_TASK DIRECTIONS:_
Go through the data and count the lines holding the string "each". Write only the number.

_MATERIAL FOR THIS TASK:_

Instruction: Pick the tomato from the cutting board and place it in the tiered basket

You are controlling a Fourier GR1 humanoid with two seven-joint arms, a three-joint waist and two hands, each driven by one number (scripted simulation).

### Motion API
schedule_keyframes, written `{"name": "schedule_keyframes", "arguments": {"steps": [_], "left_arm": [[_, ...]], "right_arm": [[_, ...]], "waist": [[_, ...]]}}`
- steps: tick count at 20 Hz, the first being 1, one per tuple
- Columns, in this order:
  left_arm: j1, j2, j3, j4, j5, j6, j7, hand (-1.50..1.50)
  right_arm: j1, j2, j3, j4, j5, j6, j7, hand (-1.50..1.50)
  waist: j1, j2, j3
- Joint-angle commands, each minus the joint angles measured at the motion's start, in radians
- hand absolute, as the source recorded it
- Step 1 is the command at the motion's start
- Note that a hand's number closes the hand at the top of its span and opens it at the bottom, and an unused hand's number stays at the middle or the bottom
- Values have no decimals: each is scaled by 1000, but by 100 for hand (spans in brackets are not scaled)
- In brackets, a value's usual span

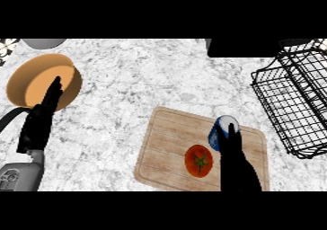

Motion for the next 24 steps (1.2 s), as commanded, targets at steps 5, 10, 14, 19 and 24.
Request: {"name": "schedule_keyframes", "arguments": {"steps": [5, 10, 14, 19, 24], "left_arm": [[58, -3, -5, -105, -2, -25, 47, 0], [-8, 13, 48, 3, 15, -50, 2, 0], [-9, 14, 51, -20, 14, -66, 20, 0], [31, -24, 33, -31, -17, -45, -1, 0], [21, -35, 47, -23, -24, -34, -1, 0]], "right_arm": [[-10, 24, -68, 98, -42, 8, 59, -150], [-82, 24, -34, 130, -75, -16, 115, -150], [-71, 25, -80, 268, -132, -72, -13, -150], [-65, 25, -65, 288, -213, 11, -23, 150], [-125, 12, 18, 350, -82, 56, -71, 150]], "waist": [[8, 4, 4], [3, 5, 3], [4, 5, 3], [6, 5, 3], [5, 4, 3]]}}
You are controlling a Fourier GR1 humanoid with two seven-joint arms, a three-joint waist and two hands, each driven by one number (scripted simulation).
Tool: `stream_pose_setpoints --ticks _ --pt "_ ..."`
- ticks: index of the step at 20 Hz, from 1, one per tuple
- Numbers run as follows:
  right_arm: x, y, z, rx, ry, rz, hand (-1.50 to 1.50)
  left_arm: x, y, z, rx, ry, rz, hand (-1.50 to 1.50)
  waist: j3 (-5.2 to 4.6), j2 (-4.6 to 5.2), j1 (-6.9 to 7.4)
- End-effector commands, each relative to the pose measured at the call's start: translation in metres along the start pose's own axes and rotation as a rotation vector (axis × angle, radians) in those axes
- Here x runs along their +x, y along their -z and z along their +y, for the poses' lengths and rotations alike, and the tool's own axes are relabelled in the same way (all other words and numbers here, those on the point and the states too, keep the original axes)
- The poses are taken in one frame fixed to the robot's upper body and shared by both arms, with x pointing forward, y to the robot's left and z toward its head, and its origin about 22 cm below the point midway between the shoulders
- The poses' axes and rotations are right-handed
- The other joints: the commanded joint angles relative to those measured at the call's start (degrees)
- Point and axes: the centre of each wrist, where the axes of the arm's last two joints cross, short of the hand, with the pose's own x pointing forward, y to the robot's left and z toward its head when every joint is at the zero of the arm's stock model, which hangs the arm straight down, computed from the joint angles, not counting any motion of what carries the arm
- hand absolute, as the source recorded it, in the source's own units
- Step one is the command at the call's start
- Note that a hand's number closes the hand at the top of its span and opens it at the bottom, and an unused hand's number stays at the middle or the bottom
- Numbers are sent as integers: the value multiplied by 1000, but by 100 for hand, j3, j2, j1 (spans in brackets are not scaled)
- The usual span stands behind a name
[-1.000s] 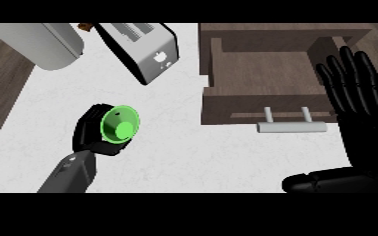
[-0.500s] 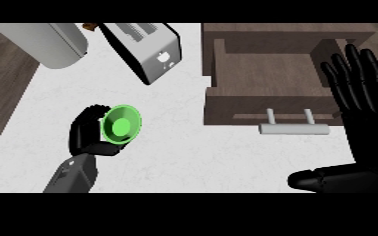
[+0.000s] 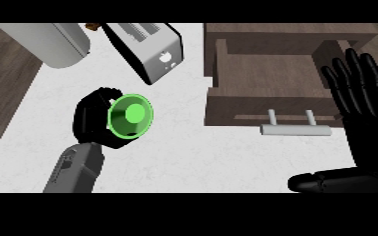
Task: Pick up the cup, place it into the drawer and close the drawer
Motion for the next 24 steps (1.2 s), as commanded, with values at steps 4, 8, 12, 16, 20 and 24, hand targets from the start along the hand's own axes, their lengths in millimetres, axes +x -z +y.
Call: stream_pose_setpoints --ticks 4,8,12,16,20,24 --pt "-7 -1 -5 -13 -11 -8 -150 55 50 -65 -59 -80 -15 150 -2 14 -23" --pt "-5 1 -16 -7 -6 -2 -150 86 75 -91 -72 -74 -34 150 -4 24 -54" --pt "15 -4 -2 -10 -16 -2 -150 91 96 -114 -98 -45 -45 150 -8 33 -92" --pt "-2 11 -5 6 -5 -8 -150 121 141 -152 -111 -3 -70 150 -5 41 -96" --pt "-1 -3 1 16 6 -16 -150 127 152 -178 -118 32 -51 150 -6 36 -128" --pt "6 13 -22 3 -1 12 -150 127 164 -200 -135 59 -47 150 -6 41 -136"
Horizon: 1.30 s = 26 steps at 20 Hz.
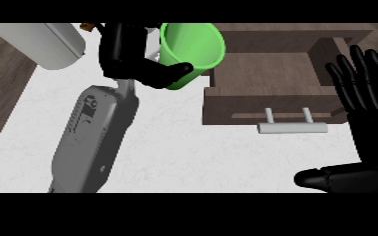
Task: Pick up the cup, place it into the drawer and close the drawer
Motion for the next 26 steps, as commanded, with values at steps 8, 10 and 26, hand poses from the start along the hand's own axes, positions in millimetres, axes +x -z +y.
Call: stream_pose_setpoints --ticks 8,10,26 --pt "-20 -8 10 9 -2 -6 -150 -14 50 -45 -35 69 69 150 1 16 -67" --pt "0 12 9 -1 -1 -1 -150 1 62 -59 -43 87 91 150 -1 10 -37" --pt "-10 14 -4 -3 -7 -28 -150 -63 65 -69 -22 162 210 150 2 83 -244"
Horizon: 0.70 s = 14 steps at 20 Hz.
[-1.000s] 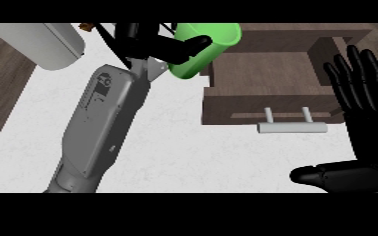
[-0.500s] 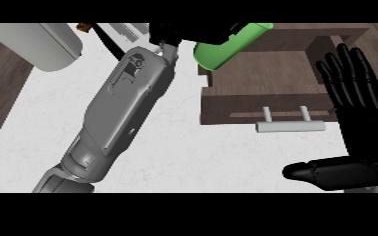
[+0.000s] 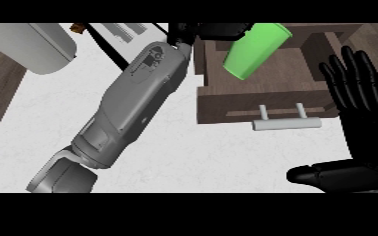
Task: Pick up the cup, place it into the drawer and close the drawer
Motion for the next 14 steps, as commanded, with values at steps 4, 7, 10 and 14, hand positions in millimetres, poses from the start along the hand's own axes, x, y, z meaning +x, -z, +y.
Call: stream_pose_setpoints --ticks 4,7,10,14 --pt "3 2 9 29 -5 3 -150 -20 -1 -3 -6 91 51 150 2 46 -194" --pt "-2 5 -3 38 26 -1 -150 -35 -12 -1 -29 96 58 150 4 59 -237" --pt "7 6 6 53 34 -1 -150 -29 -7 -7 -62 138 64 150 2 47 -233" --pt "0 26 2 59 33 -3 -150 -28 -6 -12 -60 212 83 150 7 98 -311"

_FINISHED TASK:_
6